13 February, 2012

Why is decentralisation imperative to our survival?

Have you ever noticed how London always seems to prosper, even in hard times and periods of rapid change?  How is that so when the rest of UK appears to be experiencing steady economic decline? Why, for example, are property values in London apparently unaffected by the recession and austerity measures now being imposed by the government while the rest of UK flounders in economic stagnation, flat or declining property values, growing unemployment and social decline?
The answer really is quite simple.

Generally speaking, the percentage of your pay packet that actually is available for spending in your local economy after paying for taxes, mortgages, insurance, utility bills and purchases from superstores, national chain stores or Internet stores, is minimal.  Most of your money, one way or another, finds its way to H.M.Treasury or out of town corporate head offices, usually based in London, at the expense of enriching your local economy.  This also means that land ownership becomes fragmented within communities as and when it is privately acquired or leased by these out of town corporations thus impeding development by local communities that may lack the financial resources to compete, particularly when common-land is in short supply or no longer available.  Reform of land ownership will likely become a growing issue and prerequisite to enabling increased local community land development.

For the past two centuries, London has not only been the seat of government but also the centre of finance, trade, commerce and economic decision making where our most significant corporations have chosen to maintain their headquarters, while industry developed and then declined elsewhere in Britain.  This has resulted in a substantial migration to London of not just the working population and immigrants but also our national income in the form of taxes paid, savings and investments and corporate profits.  It is no wonder that London and M25 dormitory towns have prospered while the rest of the nation is struggling.  Some people might even go so far as to say that this massive imbalance in the distribution of wealth and power has made London a voracious cancer or parasite sucking the life out of the rest of the nation (a legacy approach to governing inherited from our Empire days).  Why else would Scotland raise the thorny issue of independence from UK?

It is abundantly clear that radical surgery in the form of decentralisation is absolutely necessary if the patient (the nation) is to survive.  Moreover, London cannot survive on its own.  It is entirely dependent on imports of food, sources of energy and all other resources.  Its food footprint alone embraces much of southern England up to the Midlands.  In a world of rapidly depleting resources, London in its present form is unsustainable while its long and complex "just in time" food supply chains increasingly become hugely vulnerable to inexorably rising oil and gas prices.

Sensing a groundswell of national resentment, distrust and condemnation of the political, financial and corporate elites (based mainly in London) following the MPs expenses scandal and 2007/8 financial crisis, the government has set in motion legislation that it hopes will enable change by empowering Local Government and communities to have far more control of their destinies with the recent Royal Assent given to the Localism Act.  In theory, this Act should bring the decision-making processes closer to communities and make Local Authorities more accountable to the people they serve rather than central government (Whitehall Mandarins) that currently holds the purse strings and to whom they are now accountable.

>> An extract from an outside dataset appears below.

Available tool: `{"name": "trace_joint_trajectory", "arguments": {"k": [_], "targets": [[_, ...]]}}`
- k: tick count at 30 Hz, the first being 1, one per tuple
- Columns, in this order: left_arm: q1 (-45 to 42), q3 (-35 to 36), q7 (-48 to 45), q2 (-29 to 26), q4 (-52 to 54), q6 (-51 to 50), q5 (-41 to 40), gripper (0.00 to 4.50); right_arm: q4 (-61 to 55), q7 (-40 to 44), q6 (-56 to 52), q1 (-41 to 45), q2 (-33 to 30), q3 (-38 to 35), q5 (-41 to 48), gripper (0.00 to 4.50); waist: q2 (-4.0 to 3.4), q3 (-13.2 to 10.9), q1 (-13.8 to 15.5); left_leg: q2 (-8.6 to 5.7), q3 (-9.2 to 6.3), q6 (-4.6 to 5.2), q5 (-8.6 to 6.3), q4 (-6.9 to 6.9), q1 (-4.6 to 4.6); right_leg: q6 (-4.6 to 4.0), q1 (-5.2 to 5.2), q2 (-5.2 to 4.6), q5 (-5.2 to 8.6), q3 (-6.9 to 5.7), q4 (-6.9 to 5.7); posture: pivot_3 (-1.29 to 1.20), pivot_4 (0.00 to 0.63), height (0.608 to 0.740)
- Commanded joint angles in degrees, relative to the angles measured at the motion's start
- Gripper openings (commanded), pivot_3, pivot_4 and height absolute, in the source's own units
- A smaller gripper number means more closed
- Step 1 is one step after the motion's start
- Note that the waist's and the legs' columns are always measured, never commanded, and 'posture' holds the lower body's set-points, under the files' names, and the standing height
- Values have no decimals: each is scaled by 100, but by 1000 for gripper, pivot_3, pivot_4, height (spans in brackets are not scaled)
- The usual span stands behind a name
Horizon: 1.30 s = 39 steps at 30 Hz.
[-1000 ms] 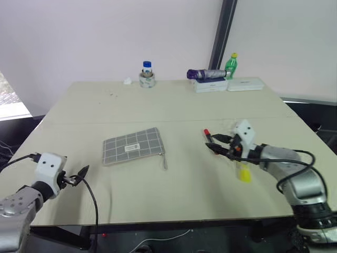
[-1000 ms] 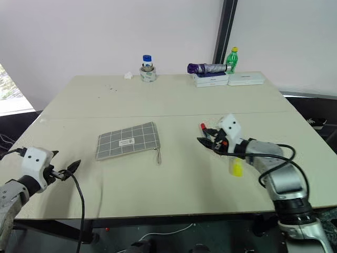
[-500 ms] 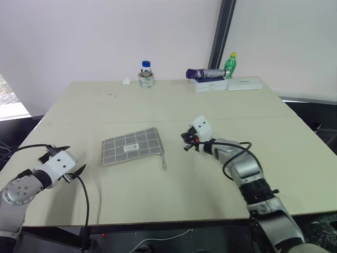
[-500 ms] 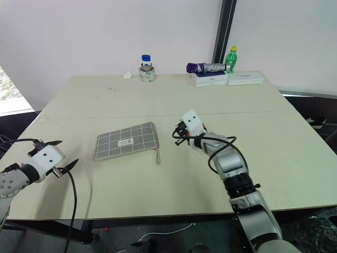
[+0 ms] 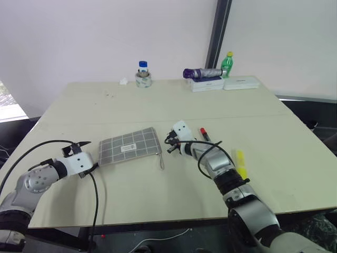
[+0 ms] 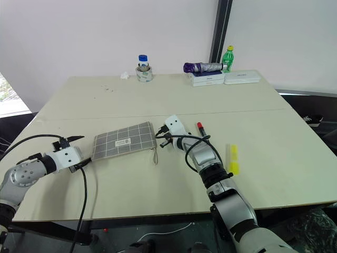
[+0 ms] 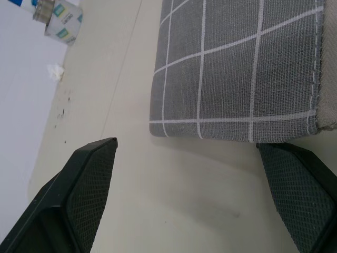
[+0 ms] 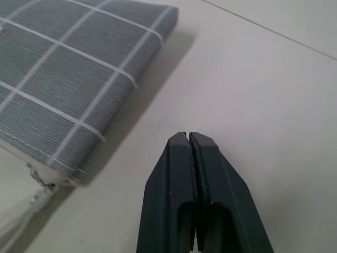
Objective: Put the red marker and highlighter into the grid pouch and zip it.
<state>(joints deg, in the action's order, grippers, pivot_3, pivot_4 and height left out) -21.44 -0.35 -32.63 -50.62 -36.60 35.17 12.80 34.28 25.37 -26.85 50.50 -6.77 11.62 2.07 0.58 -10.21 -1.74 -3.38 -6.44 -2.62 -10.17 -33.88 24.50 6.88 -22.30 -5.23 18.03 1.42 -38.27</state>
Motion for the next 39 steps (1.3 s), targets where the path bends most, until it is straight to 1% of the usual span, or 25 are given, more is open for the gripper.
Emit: {"name": "trace_joint_trajectory", "arguments": {"k": [1, 11, 23, 25, 26, 30, 31, 39], "targets": [[-146, -167, -98, -70, -284, 301, 96, 4500, 155, 154, 270, 271, 136, 47, -82, 80, -1, 1, -10, 0, 0, 0, 0, 0, -1, 0, 0, 0, 0, 0, -2, 0, 150, 740], [-309, -296, -289, -46, -589, 723, 56, 4500, 961, 362, 815, 626, 403, 103, -312, 80, -1, 1, -84, 0, -4, -8, 6, -2, -2, 0, 1, 5, 0, 0, -23, 0, 150, 740], [-384, -452, -707, 172, -619, 987, -175, 4500, 1007, 535, 997, 587, 384, 69, -434, 80, -3, 2, -80, 1, -4, -10, 7, -4, -3, 0, 2, 7, 0, 1, -31, 0, 150, 740], [-430, -496, -774, 207, -650, 1052, -175, 3964, 964, 548, 990, 564, 358, 64, -439, 0, -4, 2, -81, 1, -5, -11, 8, -5, -3, 0, 2, 7, 0, 1, -34, 0, 150, 740], [-454, -520, -795, 222, -663, 1077, -171, 3623, 942, 559, 989, 548, 340, 63, -442, 0, -4, 2, -81, 1, -4, -12, 8, -5, -3, 0, 3, 7, 0, 2, -36, 0, 150, 740], [-551, -584, -880, 268, -734, 1170, -190, 1637, 903, 595, 986, 514, 276, 57, -447, 0, -3, 2, -78, 1, -5, -17, 12, -7, -3, 0, 3, 7, 0, 3, -50, 0, 150, 740], [-574, -608, -900, 270, -761, 1203, -194, 1220, 897, 602, 987, 509, 265, 59, -448, 0, -3, 3, -83, 0, -5, -18, 13, -9, -3, 0, 1, 8, 1, 2, -58, 0, 150, 740], [-726, -691, -1005, 354, -831, 1320, -290, 1220, 818, 657, 981, 444, 204, 69, -489, 0, -3, 3, -92, 0, -6, -20, 15, -14, -3, -2, -9, 20, 2, 5, -79, 0, 150, 740]]}}
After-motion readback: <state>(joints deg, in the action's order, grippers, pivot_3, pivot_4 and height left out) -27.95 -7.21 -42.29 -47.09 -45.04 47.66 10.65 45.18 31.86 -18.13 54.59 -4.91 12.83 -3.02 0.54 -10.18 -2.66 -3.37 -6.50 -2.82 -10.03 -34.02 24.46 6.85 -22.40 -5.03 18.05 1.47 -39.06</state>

A number of other Acts of Parliament are also being prepared to reform the NHS, Welfare, Justice, Planning and Education public services making them more accountable to end users and tax payers alike.  The government’s objectives are to simplify, reduce and streamline government thereby reducing administration costs as well as making government more transparent and accountable, quite often by privatising services and competitive tendering.  Consequently, we can expect strong resistance to this by the various government departments, professions, labour unions and contractors with vested interests in maintaining the status quo, many of whom could be said to have been milking the system for decades.  However, the nation is now essentially bankrupt and can no longer afford to function in its present form.  Radical change is necessary and inevitable or we risk ending up like Greece.

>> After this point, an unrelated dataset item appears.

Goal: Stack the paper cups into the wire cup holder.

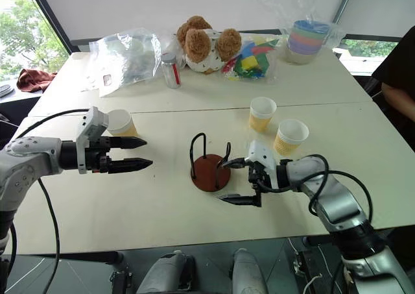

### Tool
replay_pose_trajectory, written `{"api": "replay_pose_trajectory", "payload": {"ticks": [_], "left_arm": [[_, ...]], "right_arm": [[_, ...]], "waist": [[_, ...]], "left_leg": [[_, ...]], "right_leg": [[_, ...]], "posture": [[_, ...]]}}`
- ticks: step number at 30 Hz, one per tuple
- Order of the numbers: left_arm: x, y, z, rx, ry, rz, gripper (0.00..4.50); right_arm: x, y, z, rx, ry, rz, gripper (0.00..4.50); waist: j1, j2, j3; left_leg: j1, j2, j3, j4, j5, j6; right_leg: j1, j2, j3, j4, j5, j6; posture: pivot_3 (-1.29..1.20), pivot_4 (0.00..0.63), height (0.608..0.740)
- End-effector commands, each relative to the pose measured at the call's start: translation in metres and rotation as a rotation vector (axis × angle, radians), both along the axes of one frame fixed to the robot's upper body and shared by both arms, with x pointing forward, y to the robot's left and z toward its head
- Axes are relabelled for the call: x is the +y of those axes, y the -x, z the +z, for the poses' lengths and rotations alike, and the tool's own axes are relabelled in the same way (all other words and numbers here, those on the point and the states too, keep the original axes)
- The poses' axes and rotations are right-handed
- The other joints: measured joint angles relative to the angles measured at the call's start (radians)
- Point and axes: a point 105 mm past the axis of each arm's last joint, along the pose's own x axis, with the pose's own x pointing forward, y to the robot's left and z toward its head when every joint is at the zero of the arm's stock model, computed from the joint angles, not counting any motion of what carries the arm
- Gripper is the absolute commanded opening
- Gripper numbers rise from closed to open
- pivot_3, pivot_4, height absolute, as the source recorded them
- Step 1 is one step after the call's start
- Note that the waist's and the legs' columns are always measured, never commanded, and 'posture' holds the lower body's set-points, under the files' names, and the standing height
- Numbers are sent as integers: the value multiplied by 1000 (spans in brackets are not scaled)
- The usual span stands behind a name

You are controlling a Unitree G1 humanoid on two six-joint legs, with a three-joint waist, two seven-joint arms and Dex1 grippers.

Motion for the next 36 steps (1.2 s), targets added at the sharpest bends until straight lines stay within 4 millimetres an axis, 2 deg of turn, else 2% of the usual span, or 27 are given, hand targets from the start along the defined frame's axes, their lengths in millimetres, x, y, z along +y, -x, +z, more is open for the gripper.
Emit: {"api": "replay_pose_trajectory", "payload": {"ticks": [1,5,7,9,13,19,24,28,30,32,36], "left_arm": [[-1,-1,10,-47,-2,-25,3898],[4,-13,23,-112,-18,-6,3898],[2,-11,32,-116,-60,-59,3898],[1,-2,31,-88,-120,-127,3898],[-4,15,25,-51,-189,-242,3898],[-11,6,37,-144,-197,-260,3898],[-26,5,58,-175,-57,-247,3898],[-27,6,56,-173,-76,-236,3898],[-26,6,54,-171,-92,-232,3898],[-25,6,52,-173,-111,-228,3898],[-22,6,47,-170,-120,-219,3898]], "right_arm": [[-25,8,22,-6,37,-133,4472],[-47,15,34,49,116,-236,4472],[-67,5,58,9,186,-291,4472],[-84,-7,82,-52,244,-330,4472],[-109,-37,107,-174,345,-380,4472],[-130,-62,96,-165,451,-359,4472],[-134,-76,73,-127,505,-291,4472],[-131,-82,62,-96,497,-267,4472],[-131,-86,58,-103,504,-262,3961],[-131,-88,56,-103,505,-255,3185],[-129,-90,58,-111,503,-243,1013]], "waist": [[4,0,0],[14,0,0],[15,0,0],[12,0,0],[9,0,0],[17,-1,1],[9,-1,2],[7,-1,2],[6,-1,2],[7,-1,2],[8,-1,2]], "left_leg": [[0,0,0,0,0,0],[0,0,0,1,0,0],[1,1,0,2,0,0],[1,0,0,2,0,0],[1,1,2,0,0,1],[-1,1,3,1,0,1],[0,1,5,3,-1,3],[0,1,5,3,-1,3],[0,2,4,3,-1,2],[0,2,5,3,-1,2],[0,2,5,3,-1,2]], "right_leg": [[0,0,0,0,0,0],[1,0,0,0,0,-1],[1,0,0,0,-1,-4],[1,0,0,0,-1,-5],[0,1,0,-2,-1,-5],[0,4,0,-3,0,-1],[0,5,1,-2,1,0],[0,5,1,-1,0,0],[0,6,1,-1,0,0],[0,6,1,-1,0,0],[0,6,1,-1,0,0]], "posture": [[0,150,740],[0,150,740],[0,150,740],[0,150,740],[0,150,740],[0,150,740],[0,150,740],[0,150,740],[0,150,740],[0,150,740],[0,150,740]]}}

Projects that reinforce London’s central role in UK such as High Speed rail and a proposed new airport on the Thames estuary are “White Elephants” we cannot afford in these times of austerity with scarce resources when we have far higher priorities to attend to.  They are simply out of step with the government’s decentralisation policy and it is doubtful that we have the resources to implement them anyway.

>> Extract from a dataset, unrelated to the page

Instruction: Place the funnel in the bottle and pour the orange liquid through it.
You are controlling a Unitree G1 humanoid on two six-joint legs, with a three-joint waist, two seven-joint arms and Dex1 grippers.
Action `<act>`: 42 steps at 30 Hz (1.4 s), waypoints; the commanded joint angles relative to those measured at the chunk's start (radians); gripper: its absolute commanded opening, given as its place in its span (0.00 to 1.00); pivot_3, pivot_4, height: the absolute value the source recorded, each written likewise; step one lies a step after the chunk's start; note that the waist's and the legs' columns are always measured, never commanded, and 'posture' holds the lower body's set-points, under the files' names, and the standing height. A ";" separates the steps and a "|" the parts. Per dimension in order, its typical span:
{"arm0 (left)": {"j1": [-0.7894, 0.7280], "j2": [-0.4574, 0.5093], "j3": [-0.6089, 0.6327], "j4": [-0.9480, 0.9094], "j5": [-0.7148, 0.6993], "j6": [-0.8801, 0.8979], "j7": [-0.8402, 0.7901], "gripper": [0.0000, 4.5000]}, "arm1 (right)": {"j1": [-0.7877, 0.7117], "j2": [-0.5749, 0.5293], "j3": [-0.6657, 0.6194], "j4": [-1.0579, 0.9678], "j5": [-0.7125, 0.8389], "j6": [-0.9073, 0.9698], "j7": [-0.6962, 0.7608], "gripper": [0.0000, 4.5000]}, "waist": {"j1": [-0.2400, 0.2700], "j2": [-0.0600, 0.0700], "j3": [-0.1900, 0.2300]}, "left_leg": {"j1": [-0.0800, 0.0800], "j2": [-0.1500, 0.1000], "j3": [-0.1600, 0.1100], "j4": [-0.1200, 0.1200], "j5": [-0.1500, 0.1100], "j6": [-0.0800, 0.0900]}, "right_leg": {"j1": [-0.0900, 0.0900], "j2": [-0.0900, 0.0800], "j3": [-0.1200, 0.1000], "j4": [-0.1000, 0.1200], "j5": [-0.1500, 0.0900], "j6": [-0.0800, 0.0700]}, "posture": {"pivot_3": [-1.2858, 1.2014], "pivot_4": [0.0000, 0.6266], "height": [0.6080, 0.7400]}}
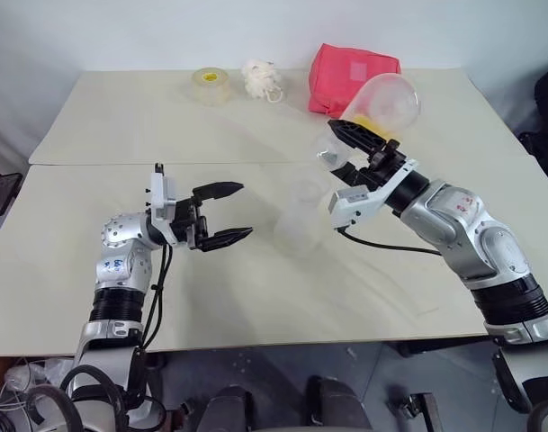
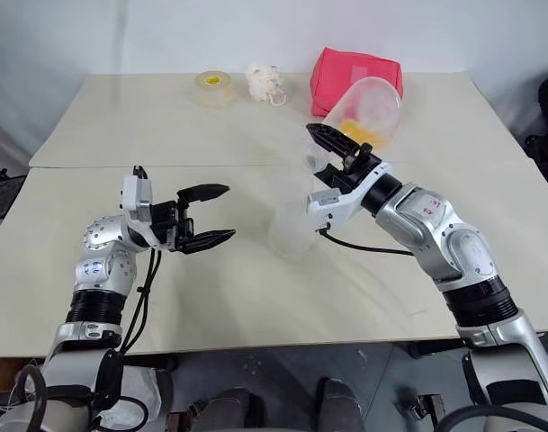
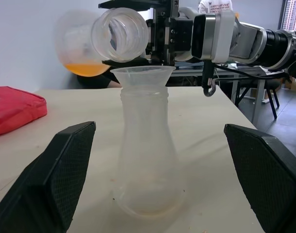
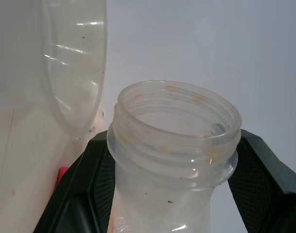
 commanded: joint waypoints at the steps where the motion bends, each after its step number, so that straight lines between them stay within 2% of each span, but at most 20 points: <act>1: -0.027 -0.002 0.005 -0.011 -0.018 -0.005 -0.001 1.00 | -0.037 -0.024 -0.025 -0.009 -0.021 -0.034 -0.035 0.62 | 0.000 0.000 0.000 | 0.000 0.000 0.000 0.000 0.000 0.000 | 0.000 0.000 0.000 0.000 0.000 0.000 | 0.52 0.24 1.00; 18: -0.030 -0.011 0.002 -0.013 -0.017 0.001 0.008 1.00 | -0.108 -0.049 -0.016 0.075 -0.159 -0.130 -0.163 0.62 | -0.001 0.000 0.000 | 0.000 0.001 0.000 0.000 0.000 0.000 | 0.000 0.000 0.000 0.000 0.000 0.000 | 0.52 0.24 1.00; 42: -0.036 -0.012 0.003 -0.010 -0.016 0.010 0.009 1.00 | -0.136 -0.068 0.021 0.134 -0.249 -0.211 -0.264 0.62 | -0.001 0.000 0.000 | 0.000 0.001 0.000 0.000 0.000 0.000 | 0.000 0.000 0.000 0.000 0.000 0.000 | 0.52 0.24 1.00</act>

The government are promoting their concept of the “Big Society” which makes it very clear that with the economy in recession and over-burdened with over-leveraged debt, it is up to local communities to become more self-sufficient and self-reliant – there are no substantial funds available to support communities in this endeavour.

We are entering a long period of debt de-leveraging (massive debt reduction or elimination) and economic stagnation as a result which could signal the beginning of a forced transition to a low-carbon steady state economy as the consequences of past reckless financial and economic decisions as well as rapidly depleting global resources, come to bear.

By now, it must be obvious to everyone that we have to develop local community solutions, through local worker owned social enterprise, to  mitigate the increasing high risk and probability of financial, economic and social collapse - especially if the Euro-zone collapses as many pundits predict.  This will also require communities to discover new ways to become as independent as possible of utility companies with ageing high maintenance infrastructures, as quickly as possible – for example, water and energy companies.  New technologies are being developed to enable this aided by Transition technologies being developed by the Transition Network.